Written by Jo Nesbo
Review written by Gwen Moffat
Gwen Moffat lives in Cumbria. Her novels are set in remote communities ranging from the Hebrides to the American West. The crimes fit their environment, swelling that dreadful record of sin in the smiling countryside cited by Sherlock Holmes. The style echoes this: rustic charm masking horror.
Released: 20th January 2011
Don't be put off by 611 pages, from its opening with a murder involving fiendish torture this novel flies like a rocket.
In Oslo two women die horribly suggesting the arrival on the scene of a seriel killer.
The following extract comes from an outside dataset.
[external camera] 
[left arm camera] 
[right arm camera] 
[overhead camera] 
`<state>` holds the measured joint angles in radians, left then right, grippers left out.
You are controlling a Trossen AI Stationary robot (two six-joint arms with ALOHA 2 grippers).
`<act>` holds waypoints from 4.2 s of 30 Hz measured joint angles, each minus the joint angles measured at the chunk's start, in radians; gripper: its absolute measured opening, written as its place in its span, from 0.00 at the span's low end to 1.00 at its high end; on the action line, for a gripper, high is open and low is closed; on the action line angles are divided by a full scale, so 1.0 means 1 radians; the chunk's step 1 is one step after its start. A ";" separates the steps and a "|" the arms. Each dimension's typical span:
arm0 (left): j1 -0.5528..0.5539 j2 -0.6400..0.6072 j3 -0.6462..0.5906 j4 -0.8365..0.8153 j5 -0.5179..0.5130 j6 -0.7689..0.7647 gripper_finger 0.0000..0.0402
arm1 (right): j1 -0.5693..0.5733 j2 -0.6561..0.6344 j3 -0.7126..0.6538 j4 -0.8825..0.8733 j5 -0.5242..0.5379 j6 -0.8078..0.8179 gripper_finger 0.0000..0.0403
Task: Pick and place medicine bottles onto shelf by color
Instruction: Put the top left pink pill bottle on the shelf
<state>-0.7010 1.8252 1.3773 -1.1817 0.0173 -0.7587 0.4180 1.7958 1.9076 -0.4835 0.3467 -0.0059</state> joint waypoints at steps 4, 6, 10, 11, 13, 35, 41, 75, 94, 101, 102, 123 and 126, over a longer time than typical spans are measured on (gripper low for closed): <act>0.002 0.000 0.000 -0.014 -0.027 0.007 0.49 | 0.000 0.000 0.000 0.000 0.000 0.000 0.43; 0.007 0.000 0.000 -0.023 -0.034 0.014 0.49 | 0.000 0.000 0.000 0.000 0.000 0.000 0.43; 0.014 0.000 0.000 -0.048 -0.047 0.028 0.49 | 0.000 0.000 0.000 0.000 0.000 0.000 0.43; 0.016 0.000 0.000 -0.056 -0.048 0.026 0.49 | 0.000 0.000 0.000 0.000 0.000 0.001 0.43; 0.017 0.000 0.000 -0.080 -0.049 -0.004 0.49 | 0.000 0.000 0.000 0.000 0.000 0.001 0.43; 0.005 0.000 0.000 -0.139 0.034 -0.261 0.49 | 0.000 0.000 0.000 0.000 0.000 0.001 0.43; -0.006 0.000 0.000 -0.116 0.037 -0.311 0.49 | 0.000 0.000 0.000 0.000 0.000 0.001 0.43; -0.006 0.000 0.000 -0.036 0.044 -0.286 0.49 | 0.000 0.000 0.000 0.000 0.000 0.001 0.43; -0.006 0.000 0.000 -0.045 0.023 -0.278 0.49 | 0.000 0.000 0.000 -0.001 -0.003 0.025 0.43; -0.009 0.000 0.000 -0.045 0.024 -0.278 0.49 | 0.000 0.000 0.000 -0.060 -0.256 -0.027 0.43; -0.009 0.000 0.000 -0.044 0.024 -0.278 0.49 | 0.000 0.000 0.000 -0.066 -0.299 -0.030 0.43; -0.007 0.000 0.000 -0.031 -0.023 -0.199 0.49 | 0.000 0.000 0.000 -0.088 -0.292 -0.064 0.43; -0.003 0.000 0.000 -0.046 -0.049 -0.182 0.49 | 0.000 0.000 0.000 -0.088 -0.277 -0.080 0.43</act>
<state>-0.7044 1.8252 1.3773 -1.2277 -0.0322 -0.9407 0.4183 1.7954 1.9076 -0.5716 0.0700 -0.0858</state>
A crack investigator is required here but Nesbo's character, Inspector Harry Hole, has gone to ground in Hong Kong, licking his wounds after a traumatic encounter with The Snowman (see the previous book). Hole is shattered: an alcoholic and opium addicts, a compulsive gambler. A seductive detective detached to lure him back to Oslo fails until she tells him that his father is dying. He returns only to find the investigation hamprered by rivalry between his own crime squad and thugs in a newly formed department.
Hole is to spend much of his time playing dirty politics while more people are killed. Only gradually does he discover that a focal point in the case is a remote skiing cabin in the mountains but even halfway into the story neither Hole nor the ready can identify the suspects, nor even the crime. It would appear that the murders could be symptomatic: effects rather than cause.
The murders themselves are grotesque. An obese Member of Parliament dives into an empty swimming pool from the top board - with a rope round her neck. Inventive use is found for superglue, for wood-burning stoves, a snow cornice ... The action gallops along with crafty clues and exotic background to end appropriately on the rim of an active volcano in the Congo.